§ GOAL OF THE EXERCISE:
In full and without alteration, copy the listing.

§ DATA PROVIDED:
Content starts
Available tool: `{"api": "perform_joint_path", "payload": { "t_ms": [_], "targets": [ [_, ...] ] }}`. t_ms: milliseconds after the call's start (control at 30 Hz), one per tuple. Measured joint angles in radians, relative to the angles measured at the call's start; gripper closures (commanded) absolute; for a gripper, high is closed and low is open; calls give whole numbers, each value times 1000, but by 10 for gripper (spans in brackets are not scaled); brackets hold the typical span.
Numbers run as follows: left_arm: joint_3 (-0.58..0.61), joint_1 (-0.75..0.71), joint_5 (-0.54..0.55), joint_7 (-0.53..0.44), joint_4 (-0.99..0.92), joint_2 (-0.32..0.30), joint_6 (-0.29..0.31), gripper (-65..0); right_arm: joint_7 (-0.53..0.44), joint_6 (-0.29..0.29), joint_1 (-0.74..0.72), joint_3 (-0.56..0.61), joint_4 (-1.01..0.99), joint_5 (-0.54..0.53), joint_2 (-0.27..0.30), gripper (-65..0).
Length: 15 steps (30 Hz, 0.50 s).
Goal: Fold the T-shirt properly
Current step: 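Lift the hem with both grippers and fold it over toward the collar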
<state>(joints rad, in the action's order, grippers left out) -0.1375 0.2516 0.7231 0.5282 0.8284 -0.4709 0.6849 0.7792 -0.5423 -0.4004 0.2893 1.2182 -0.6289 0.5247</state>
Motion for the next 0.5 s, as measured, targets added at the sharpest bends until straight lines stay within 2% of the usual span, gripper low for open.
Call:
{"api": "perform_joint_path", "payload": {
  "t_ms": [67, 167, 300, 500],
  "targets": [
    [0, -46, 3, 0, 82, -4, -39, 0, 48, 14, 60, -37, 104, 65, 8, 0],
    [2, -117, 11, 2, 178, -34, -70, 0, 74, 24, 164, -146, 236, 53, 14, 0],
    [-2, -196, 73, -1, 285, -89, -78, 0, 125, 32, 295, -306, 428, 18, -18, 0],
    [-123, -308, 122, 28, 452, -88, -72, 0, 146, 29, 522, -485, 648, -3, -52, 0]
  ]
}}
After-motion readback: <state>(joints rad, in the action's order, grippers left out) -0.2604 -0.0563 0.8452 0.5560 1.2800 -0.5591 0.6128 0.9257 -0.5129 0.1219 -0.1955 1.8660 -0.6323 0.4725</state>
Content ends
§ RESULT OF THE EXERCISE:
Available tool: `{"api": "perform_joint_path", "payload": { "t_ms": [_], "targets": [ [_, ...] ] }}`. t_ms: milliseconds after the call's start (control at 30 Hz), one per tuple. Measured joint angles in radians, relative to the angles measured at the call's start; gripper closures (commanded) absolute; for a gripper, high is closed and low is open; calls give whole numbers, each value times 1000, but by 10 for gripper (spans in brackets are not scaled); brackets hold the typical span.
Numbers run as follows: left_arm: joint_3 (-0.58..0.61), joint_1 (-0.75..0.71), joint_5 (-0.54..0.55), joint_7 (-0.53..0.44), joint_4 (-0.99..0.92), joint_2 (-0.32..0.30), joint_6 (-0.29..0.31), gripper (-65..0); right_arm: joint_7 (-0.53..0.44), joint_6 (-0.29..0.29), joint_1 (-0.74..0.72), joint_3 (-0.56..0.61), joint_4 (-1.01..0.99), joint_5 (-0.54..0.53), joint_2 (-0.27..0.30), gripper (-65..0).
Length: 15 steps (30 Hz, 0.50 s).
Goal: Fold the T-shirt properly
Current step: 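Lift the hem with both grippers and fold it over toward the collar
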<state>(joints rad, in the action's order, grippers left out) -0.1375 0.2516 0.7231 0.5282 0.8284 -0.4709 0.6849 0.7792 -0.5423 -0.4004 0.2893 1.2182 -0.6289 0.5247</state>
Motion for the next 0.5 s, as measured, targets added at the sharpest bends until straight lines stay within 2% of the usual span, gripper low for open.
Call:
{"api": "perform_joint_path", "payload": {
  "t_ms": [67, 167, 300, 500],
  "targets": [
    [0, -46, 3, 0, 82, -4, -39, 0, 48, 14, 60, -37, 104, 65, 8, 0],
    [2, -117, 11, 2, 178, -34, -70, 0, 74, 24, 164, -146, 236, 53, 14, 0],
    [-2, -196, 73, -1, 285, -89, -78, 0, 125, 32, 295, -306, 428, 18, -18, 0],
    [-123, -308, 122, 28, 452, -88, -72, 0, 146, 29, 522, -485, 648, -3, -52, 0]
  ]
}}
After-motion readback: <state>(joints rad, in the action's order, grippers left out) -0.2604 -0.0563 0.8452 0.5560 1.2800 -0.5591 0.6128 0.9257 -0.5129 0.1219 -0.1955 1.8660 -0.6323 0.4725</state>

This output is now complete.